#### [Your instructions]
Please tally the lines of the listing that follows where the word "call" appears, and reply with the number only.

#### [Data section]

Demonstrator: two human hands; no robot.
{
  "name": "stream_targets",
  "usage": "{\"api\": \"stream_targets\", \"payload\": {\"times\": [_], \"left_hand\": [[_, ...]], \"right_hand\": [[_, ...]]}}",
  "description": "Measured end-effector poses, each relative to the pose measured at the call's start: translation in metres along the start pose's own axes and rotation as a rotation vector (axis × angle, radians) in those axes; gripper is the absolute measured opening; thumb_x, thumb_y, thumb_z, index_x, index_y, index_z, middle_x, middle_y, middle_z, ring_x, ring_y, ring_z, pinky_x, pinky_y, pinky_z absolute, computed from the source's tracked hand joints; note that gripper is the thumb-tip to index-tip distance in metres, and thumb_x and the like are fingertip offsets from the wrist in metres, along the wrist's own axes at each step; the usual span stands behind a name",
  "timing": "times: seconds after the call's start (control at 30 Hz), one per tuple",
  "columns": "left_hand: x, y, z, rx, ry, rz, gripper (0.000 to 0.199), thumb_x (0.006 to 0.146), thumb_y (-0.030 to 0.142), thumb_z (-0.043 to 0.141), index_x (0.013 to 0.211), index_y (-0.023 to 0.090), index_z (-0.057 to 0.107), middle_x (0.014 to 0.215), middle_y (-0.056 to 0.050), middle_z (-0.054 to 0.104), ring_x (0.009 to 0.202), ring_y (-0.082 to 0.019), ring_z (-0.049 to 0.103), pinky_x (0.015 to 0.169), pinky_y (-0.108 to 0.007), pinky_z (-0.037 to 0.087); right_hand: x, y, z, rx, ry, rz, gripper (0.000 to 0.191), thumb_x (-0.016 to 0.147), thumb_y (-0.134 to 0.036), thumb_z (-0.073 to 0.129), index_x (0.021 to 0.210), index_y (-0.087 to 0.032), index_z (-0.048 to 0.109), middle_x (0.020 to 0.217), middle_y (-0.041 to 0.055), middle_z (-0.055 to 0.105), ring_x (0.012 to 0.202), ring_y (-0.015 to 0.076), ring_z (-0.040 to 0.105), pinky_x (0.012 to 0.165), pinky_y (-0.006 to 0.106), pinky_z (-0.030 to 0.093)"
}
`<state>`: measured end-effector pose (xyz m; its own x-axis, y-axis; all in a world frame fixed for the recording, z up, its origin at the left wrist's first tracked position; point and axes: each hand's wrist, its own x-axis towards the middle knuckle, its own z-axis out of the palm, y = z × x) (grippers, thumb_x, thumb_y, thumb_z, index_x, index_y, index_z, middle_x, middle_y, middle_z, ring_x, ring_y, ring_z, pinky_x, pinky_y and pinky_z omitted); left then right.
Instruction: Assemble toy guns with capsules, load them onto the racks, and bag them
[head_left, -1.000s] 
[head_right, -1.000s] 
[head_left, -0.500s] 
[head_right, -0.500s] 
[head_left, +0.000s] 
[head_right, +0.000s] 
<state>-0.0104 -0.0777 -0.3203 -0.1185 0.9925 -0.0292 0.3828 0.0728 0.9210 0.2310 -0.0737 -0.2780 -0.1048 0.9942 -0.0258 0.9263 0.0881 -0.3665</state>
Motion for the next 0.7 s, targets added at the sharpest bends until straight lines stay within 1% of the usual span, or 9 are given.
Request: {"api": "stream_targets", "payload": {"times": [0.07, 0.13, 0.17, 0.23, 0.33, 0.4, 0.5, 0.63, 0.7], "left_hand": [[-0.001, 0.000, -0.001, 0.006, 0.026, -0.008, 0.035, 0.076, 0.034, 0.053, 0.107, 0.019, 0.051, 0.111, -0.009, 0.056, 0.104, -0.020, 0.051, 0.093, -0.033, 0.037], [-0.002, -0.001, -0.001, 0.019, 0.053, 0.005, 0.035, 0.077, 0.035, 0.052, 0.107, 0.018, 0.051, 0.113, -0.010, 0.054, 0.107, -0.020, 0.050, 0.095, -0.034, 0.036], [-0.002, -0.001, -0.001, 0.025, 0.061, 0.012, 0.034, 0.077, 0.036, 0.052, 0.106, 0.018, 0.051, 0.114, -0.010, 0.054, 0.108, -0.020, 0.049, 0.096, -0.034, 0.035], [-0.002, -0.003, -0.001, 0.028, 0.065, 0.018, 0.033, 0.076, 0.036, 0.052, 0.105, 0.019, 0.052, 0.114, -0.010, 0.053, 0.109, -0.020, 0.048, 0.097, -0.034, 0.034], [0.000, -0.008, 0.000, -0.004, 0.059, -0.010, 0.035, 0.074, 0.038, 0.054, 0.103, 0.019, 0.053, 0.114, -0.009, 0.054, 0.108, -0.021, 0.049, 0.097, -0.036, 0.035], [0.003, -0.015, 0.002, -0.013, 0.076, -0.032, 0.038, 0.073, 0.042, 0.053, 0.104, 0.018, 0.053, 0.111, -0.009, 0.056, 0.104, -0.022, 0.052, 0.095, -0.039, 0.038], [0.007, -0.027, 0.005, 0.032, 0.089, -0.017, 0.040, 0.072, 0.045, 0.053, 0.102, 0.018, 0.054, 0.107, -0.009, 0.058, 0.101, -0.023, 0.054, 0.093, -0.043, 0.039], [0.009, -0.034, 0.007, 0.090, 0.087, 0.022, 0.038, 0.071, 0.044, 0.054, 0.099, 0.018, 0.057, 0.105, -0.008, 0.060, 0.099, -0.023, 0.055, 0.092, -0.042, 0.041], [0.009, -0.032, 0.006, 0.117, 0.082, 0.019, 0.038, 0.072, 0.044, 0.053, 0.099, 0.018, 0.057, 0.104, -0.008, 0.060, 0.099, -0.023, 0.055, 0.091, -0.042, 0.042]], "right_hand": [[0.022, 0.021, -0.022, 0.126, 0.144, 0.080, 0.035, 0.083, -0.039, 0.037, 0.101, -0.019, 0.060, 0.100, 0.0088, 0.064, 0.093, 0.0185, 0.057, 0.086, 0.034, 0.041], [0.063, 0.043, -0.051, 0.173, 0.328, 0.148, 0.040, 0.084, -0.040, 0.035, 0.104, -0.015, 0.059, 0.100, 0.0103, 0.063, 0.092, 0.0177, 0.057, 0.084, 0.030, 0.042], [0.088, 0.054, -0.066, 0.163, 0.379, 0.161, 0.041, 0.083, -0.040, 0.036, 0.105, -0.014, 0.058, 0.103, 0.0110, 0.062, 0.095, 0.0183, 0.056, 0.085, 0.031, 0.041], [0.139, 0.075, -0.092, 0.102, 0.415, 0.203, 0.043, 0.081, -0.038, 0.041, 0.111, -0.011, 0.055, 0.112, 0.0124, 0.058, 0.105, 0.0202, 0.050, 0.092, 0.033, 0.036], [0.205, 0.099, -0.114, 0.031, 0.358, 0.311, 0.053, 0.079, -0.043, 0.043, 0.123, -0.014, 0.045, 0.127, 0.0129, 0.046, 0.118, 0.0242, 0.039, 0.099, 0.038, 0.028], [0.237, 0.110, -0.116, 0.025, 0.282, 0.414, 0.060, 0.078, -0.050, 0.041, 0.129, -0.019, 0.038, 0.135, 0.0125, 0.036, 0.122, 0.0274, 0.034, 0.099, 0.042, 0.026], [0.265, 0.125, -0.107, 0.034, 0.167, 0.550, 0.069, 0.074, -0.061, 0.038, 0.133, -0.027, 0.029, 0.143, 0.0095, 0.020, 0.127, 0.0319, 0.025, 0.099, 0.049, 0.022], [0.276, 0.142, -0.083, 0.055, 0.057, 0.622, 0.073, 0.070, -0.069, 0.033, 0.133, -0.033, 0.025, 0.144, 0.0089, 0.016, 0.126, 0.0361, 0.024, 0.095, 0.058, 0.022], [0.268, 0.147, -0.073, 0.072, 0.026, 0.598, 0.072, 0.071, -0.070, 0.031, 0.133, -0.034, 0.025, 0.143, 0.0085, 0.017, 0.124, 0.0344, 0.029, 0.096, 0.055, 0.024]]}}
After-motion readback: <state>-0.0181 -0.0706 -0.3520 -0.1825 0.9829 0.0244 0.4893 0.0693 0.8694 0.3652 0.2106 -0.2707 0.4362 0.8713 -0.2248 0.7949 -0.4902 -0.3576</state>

#### [Answer to this exercise]
2